(Records from a dataset)
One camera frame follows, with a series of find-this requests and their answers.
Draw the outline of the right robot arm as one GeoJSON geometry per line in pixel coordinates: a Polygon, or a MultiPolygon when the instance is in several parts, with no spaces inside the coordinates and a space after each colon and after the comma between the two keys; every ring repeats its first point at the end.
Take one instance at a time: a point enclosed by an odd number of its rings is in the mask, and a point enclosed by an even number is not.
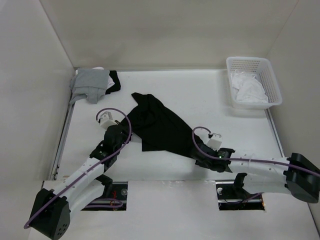
{"type": "Polygon", "coordinates": [[[196,165],[218,173],[235,174],[233,183],[221,187],[219,199],[245,200],[255,194],[280,193],[311,204],[320,198],[320,170],[299,153],[277,160],[232,158],[235,150],[214,150],[205,144],[191,149],[196,165]]]}

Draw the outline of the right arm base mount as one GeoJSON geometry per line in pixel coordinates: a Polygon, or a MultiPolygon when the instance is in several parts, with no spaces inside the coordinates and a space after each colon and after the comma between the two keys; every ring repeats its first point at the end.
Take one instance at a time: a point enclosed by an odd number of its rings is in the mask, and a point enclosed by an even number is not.
{"type": "Polygon", "coordinates": [[[220,211],[264,211],[262,193],[244,190],[246,173],[238,173],[235,180],[216,181],[218,208],[220,211]]]}

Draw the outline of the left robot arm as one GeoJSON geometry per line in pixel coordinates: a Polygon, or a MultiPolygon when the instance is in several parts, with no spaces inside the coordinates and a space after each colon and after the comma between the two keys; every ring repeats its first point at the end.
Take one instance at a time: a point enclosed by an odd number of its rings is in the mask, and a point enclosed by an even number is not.
{"type": "Polygon", "coordinates": [[[112,195],[112,180],[104,174],[117,161],[131,135],[129,125],[109,126],[103,140],[80,168],[56,188],[42,188],[37,193],[24,228],[33,228],[51,240],[59,240],[77,212],[97,198],[108,199],[112,195]]]}

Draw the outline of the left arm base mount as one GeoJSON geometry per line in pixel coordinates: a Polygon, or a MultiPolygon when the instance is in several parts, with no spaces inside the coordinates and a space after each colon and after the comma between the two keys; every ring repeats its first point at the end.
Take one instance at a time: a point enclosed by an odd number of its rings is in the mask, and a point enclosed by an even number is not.
{"type": "Polygon", "coordinates": [[[114,182],[106,175],[99,176],[96,180],[104,186],[103,193],[82,211],[126,211],[129,183],[114,182]]]}

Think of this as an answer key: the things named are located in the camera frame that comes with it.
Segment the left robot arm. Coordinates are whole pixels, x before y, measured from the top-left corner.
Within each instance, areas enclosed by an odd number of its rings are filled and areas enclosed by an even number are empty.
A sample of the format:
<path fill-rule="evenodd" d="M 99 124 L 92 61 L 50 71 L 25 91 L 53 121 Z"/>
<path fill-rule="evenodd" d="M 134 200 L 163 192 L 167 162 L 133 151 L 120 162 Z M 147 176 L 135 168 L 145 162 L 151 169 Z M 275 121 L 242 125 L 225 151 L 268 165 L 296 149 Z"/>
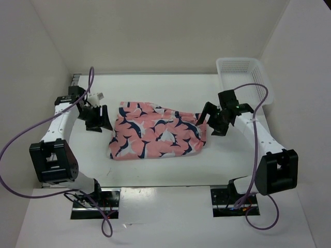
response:
<path fill-rule="evenodd" d="M 70 86 L 66 96 L 55 100 L 54 119 L 38 143 L 29 147 L 29 154 L 39 182 L 62 185 L 85 194 L 85 201 L 99 206 L 103 201 L 100 184 L 79 171 L 79 164 L 69 139 L 76 120 L 85 123 L 87 131 L 112 130 L 106 105 L 100 105 L 102 93 L 90 94 L 80 86 Z"/>

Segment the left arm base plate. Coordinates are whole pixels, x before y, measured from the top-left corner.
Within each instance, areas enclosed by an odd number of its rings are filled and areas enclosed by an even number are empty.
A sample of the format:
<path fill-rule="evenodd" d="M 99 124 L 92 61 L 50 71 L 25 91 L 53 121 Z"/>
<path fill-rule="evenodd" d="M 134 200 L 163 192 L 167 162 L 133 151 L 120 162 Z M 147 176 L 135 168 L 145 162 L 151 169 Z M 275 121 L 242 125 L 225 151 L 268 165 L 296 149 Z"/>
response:
<path fill-rule="evenodd" d="M 91 198 L 107 218 L 112 220 L 118 219 L 120 196 L 120 188 L 101 188 L 99 196 L 91 195 Z M 68 193 L 66 197 L 72 201 L 71 220 L 103 219 L 98 208 L 86 196 L 77 193 Z"/>

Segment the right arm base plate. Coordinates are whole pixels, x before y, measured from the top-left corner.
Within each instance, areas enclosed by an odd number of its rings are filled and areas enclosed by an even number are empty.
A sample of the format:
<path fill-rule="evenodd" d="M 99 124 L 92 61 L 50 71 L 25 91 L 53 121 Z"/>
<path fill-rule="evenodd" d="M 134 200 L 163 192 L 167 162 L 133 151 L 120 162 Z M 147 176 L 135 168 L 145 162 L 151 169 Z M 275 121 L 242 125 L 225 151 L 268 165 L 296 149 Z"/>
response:
<path fill-rule="evenodd" d="M 260 215 L 255 195 L 249 196 L 238 209 L 234 208 L 234 204 L 240 198 L 240 195 L 232 194 L 230 189 L 226 187 L 211 188 L 210 195 L 214 218 L 245 216 L 246 213 L 248 213 L 248 216 Z"/>

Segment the pink shark print shorts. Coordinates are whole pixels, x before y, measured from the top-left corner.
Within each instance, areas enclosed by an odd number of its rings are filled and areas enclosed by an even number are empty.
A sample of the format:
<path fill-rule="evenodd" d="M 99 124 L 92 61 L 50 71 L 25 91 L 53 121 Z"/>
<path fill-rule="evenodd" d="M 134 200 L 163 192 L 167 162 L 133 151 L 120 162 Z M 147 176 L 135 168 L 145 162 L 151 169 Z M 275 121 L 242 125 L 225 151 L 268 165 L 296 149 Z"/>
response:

▶ Task objective:
Word for word, repeat the lines of data above, omitting every picture.

▶ Answer box:
One camera frame follows, with a series of find-this requests and their answers.
Draw the outline of the right robot arm as one GeoJSON geometry per line in pixel coordinates: a Polygon, or a MultiPolygon when the instance is in several parts, with no spaces inside the coordinates and a space after each colon and after the comma between the two keys; every ring repeats its first point at the end.
Take one instance at a time: a point enclosed by an odd number of its rings is in the mask, and a point enclosed by an even number is not.
{"type": "Polygon", "coordinates": [[[196,165],[218,173],[235,174],[233,183],[221,187],[219,199],[245,200],[255,194],[280,193],[311,204],[320,198],[320,170],[299,153],[277,160],[232,158],[235,150],[214,150],[205,144],[191,149],[196,165]]]}

Draw the outline of the right arm base mount as one GeoJSON geometry per line in pixel coordinates: a Polygon, or a MultiPolygon when the instance is in several parts, with no spaces inside the coordinates and a space after each colon and after the comma between the two keys; every ring repeats its first point at the end.
Take one instance at a time: a point enclosed by an odd number of its rings is in the mask, and a point enclosed by an even number is not.
{"type": "Polygon", "coordinates": [[[220,211],[264,211],[262,193],[244,190],[246,173],[238,173],[235,180],[216,181],[218,208],[220,211]]]}

Draw the outline of the left robot arm as one GeoJSON geometry per line in pixel coordinates: a Polygon, or a MultiPolygon when the instance is in several parts, with no spaces inside the coordinates and a space after each colon and after the comma between the two keys; every ring repeats its first point at the end.
Take one instance at a time: a point enclosed by an odd number of its rings is in the mask, and a point enclosed by an even number is not.
{"type": "Polygon", "coordinates": [[[112,195],[112,180],[104,174],[117,161],[131,135],[129,125],[109,126],[103,140],[80,168],[56,188],[42,188],[37,193],[24,228],[33,228],[51,240],[59,240],[77,212],[97,198],[108,199],[112,195]]]}

Draw the outline of the left arm base mount as one GeoJSON geometry per line in pixel coordinates: a Polygon, or a MultiPolygon when the instance is in several parts, with no spaces inside the coordinates and a space after each colon and after the comma between the two keys; every ring repeats its first point at the end.
Take one instance at a time: a point enclosed by an odd number of its rings is in the mask, and a point enclosed by an even number is not.
{"type": "Polygon", "coordinates": [[[114,182],[106,175],[99,176],[96,180],[104,186],[103,193],[82,211],[126,211],[129,183],[114,182]]]}

Think of this as an answer key: the things named are located in the camera frame that comes with it.
Segment the left robot arm. Coordinates are whole pixels, x before y, measured from the top-left corner.
Within each instance, areas enclosed by an odd number of its rings are filled and areas enclosed by an even number are empty.
A sample of the format:
<path fill-rule="evenodd" d="M 99 124 L 92 61 L 50 71 L 25 91 L 53 121 Z"/>
<path fill-rule="evenodd" d="M 134 200 L 163 192 L 167 162 L 133 151 L 120 162 Z M 147 176 L 135 168 L 145 162 L 151 169 Z M 275 121 L 242 125 L 225 151 L 268 165 L 296 149 Z"/>
response:
<path fill-rule="evenodd" d="M 70 86 L 66 96 L 55 100 L 54 119 L 38 143 L 29 147 L 29 154 L 39 182 L 62 185 L 85 194 L 85 201 L 99 206 L 103 201 L 100 184 L 79 171 L 79 164 L 69 139 L 76 120 L 85 123 L 87 131 L 112 130 L 106 105 L 100 105 L 102 93 L 90 94 L 80 86 Z"/>

Segment the left arm base plate. Coordinates are whole pixels, x before y, measured from the top-left corner.
Within each instance, areas enclosed by an odd number of its rings are filled and areas enclosed by an even number are empty.
A sample of the format:
<path fill-rule="evenodd" d="M 99 124 L 92 61 L 50 71 L 25 91 L 53 121 Z"/>
<path fill-rule="evenodd" d="M 134 200 L 163 192 L 167 162 L 133 151 L 120 162 Z M 147 176 L 135 168 L 145 162 L 151 169 Z M 275 121 L 242 125 L 225 151 L 268 165 L 296 149 Z"/>
response:
<path fill-rule="evenodd" d="M 91 198 L 107 218 L 112 220 L 118 219 L 120 196 L 120 188 L 101 188 L 99 196 L 91 195 Z M 68 193 L 66 197 L 72 201 L 71 220 L 103 219 L 98 208 L 86 196 L 77 193 Z"/>

Segment the right arm base plate. Coordinates are whole pixels, x before y, measured from the top-left corner.
Within each instance, areas enclosed by an odd number of its rings are filled and areas enclosed by an even number are empty.
A sample of the format:
<path fill-rule="evenodd" d="M 99 124 L 92 61 L 50 71 L 25 91 L 53 121 Z"/>
<path fill-rule="evenodd" d="M 134 200 L 163 192 L 167 162 L 133 151 L 120 162 Z M 147 176 L 135 168 L 145 162 L 151 169 Z M 275 121 L 242 125 L 225 151 L 268 165 L 296 149 Z"/>
response:
<path fill-rule="evenodd" d="M 260 215 L 255 195 L 249 196 L 238 209 L 234 208 L 234 204 L 240 198 L 240 195 L 232 194 L 230 189 L 226 187 L 211 188 L 210 195 L 214 218 L 245 216 L 246 213 L 248 213 L 248 216 Z"/>

Segment the pink shark print shorts. Coordinates are whole pixels, x before y, measured from the top-left corner.
Within each instance, areas enclosed by an odd number of its rings are filled and areas enclosed by an even number are empty.
A sample of the format:
<path fill-rule="evenodd" d="M 99 124 L 92 61 L 50 71 L 25 91 L 53 121 Z"/>
<path fill-rule="evenodd" d="M 134 200 L 163 192 L 167 162 L 133 151 L 120 162 Z M 147 176 L 135 168 L 145 162 L 151 169 Z M 275 121 L 242 125 L 225 151 L 268 165 L 296 149 Z"/>
response:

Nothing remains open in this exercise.